* _Task to complete_
Each record should be copied exactly, and none of them omitted.

* _Records to use_
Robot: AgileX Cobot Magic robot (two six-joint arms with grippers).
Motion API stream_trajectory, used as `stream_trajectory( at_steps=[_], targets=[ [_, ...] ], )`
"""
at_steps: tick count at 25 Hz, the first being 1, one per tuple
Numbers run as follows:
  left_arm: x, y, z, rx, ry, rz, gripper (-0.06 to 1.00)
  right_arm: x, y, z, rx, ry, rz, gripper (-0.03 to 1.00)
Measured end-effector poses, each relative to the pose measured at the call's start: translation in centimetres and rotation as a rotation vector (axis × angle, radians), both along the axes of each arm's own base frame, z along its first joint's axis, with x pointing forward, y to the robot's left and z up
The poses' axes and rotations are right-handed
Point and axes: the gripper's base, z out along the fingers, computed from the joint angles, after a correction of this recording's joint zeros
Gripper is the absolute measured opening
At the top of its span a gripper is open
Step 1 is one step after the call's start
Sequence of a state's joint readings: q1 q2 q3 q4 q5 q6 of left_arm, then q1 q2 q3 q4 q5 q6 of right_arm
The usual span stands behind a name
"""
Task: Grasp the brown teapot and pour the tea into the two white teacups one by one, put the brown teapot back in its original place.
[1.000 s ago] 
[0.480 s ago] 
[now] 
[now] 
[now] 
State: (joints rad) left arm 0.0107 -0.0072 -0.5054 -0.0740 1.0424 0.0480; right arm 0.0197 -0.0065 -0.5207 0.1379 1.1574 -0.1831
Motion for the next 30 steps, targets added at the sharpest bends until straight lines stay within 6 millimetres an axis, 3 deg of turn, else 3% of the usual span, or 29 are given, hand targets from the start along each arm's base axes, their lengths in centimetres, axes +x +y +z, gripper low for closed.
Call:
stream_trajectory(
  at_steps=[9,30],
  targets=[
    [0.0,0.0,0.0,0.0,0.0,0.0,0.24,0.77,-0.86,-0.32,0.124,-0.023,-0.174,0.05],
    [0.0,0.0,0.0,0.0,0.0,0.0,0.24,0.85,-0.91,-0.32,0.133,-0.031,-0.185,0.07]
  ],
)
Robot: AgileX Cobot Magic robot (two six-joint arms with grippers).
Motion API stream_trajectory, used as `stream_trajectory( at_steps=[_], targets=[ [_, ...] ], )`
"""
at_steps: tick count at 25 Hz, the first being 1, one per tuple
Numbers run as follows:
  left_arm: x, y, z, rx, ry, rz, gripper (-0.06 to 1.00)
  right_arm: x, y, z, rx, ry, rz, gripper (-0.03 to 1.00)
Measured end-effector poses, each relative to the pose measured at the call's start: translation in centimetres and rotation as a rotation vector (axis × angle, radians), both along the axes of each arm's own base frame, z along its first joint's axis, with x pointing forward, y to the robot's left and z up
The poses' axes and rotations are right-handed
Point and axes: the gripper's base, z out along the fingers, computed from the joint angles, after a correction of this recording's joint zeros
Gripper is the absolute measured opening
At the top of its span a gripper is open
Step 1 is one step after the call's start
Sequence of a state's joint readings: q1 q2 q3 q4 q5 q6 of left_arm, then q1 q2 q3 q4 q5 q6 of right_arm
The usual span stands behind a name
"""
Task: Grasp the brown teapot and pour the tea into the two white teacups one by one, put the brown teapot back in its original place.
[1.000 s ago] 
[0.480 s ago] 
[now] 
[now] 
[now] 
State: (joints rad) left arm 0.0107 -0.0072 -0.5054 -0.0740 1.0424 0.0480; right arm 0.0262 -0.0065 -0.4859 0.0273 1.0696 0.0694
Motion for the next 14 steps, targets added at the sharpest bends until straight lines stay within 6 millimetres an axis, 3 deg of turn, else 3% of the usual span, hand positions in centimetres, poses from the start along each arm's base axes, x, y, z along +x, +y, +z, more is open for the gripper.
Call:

* _Expected answer_
Robot: AgileX Cobot Magic robot (two six-joint arms with grippers).
Motion API stream_trajectory, used as `stream_trajectory( at_steps=[_], targets=[ [_, ...] ], )`
"""
at_steps: tick count at 25 Hz, the first being 1, one per tuple
Numbers run as follows:
  left_arm: x, y, z, rx, ry, rz, gripper (-0.06 to 1.00)
  right_arm: x, y, z, rx, ry, rz, gripper (-0.03 to 1.00)
Measured end-effector poses, each relative to the pose measured at the call's start: translation in centimetres and rotation as a rotation vector (axis × angle, radians), both along the axes of each arm's own base frame, z along its first joint's axis, with x pointing forward, y to the robot's left and z up
The poses' axes and rotations are right-handed
Point and axes: the gripper's base, z out along the fingers, computed from the joint angles, after a correction of this recording's joint zeros
Gripper is the absolute measured opening
At the top of its span a gripper is open
Step 1 is one step after the call's start
Sequence of a state's joint readings: q1 q2 q3 q4 q5 q6 of left_arm, then q1 q2 q3 q4 q5 q6 of right_arm
The usual span stands behind a name
"""
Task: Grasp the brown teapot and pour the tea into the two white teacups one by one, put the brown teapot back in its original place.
[1.000 s ago] 
[0.480 s ago] 
[now] 
[now] 
[now] 
State: (joints rad) left arm 0.0107 -0.0072 -0.5054 -0.0740 1.0424 0.0480; right arm 0.0197 -0.0065 -0.5207 0.1379 1.1574 -0.1831
Motion for the next 30 steps, targets added at the sharpest bends until straight lines stay within 6 millimetres an axis, 3 deg of turn, else 3% of the usual span, or 29 are given, hand targets from the start along each arm's base axes, their lengths in centimetres, axes +x +y +z, gripper low for closed.
Call:
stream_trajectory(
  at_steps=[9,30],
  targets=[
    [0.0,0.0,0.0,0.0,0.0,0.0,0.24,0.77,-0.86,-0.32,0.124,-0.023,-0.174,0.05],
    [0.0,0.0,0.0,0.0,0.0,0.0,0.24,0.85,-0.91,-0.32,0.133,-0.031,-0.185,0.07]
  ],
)
Robot: AgileX Cobot Magic robot (two six-joint arms with grippers).
Motion API stream_trajectory, used as `stream_trajectory( at_steps=[_], targets=[ [_, ...] ], )`
"""
at_steps: tick count at 25 Hz, the first being 1, one per tuple
Numbers run as follows:
  left_arm: x, y, z, rx, ry, rz, gripper (-0.06 to 1.00)
  right_arm: x, y, z, rx, ry, rz, gripper (-0.03 to 1.00)
Measured end-effector poses, each relative to the pose measured at the call's start: translation in centimetres and rotation as a rotation vector (axis × angle, radians), both along the axes of each arm's own base frame, z along its first joint's axis, with x pointing forward, y to the robot's left and z up
The poses' axes and rotations are right-handed
Point and axes: the gripper's base, z out along the fingers, computed from the joint angles, after a correction of this recording's joint zeros
Gripper is the absolute measured opening
At the top of its span a gripper is open
Step 1 is one step after the call's start
Sequence of a state's joint readings: q1 q2 q3 q4 q5 q6 of left_arm, then q1 q2 q3 q4 q5 q6 of right_arm
The usual span stands behind a name
"""
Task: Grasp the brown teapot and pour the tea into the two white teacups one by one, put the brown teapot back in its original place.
[1.000 s ago] 
[0.480 s ago] 
[now] 
[now] 
[now] 
State: (joints rad) left arm 0.0107 -0.0072 -0.5054 -0.0740 1.0424 0.0480; right arm 0.0262 -0.0065 -0.4859 0.0273 1.0696 0.0694
Motion for the next 14 steps, targets added at the sharpest bends until straight lines stay within 6 millimetres an axis, 3 deg of turn, else 3% of the usual span, hand positions in centimetres, poses from the start along each arm's base axes, x, y, z along +x, +y, +z, more is open for the gripper.
Call:

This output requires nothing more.